* [What you will do]: Return only the stretch of the material below that begins with the line containing "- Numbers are" and ends with the line containing "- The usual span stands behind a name", exactly; both of those lines belong to it.

* [Records for the exercise]:
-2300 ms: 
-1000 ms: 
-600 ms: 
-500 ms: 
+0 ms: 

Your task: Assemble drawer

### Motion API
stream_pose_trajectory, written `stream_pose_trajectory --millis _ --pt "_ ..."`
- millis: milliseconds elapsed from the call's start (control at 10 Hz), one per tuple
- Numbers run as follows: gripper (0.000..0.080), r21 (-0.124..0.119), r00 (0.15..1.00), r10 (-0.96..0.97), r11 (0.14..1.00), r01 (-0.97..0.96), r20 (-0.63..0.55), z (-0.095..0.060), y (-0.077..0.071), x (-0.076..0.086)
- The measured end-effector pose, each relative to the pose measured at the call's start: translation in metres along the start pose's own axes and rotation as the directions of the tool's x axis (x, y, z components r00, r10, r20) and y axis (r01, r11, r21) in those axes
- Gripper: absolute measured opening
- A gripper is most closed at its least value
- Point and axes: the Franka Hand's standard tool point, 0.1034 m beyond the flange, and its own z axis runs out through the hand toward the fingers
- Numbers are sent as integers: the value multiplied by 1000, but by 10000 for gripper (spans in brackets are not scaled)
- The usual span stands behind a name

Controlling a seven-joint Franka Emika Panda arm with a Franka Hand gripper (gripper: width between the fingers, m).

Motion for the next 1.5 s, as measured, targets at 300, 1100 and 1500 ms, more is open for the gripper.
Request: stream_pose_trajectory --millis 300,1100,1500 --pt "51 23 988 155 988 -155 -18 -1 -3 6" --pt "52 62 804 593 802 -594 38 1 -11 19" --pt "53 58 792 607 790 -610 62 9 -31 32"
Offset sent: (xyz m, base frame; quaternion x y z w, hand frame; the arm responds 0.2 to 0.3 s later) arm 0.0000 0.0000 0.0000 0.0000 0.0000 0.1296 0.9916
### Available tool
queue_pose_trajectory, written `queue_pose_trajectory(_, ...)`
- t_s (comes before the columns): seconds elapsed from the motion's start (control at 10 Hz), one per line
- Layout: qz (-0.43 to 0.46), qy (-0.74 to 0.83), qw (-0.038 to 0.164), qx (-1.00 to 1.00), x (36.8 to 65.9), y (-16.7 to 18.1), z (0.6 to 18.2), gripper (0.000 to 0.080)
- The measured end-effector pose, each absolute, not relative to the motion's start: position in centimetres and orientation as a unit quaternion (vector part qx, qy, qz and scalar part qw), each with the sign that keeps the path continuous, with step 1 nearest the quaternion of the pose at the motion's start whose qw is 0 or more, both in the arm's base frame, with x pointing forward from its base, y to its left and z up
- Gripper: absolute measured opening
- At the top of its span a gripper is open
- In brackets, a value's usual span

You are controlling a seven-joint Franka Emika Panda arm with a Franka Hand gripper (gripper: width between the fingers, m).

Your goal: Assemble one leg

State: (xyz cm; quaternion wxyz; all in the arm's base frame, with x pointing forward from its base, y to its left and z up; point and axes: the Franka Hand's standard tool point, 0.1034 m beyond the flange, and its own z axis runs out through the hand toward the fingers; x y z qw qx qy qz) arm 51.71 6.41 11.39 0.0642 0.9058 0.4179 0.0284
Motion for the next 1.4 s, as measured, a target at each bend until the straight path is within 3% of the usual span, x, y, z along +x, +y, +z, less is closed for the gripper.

* [Result of the exercise]:
- Numbers are sent as integers: the value multiplied by 1000, but by 10000 for gripper (spans in brackets are not scaled)
- The usual span stands behind a name

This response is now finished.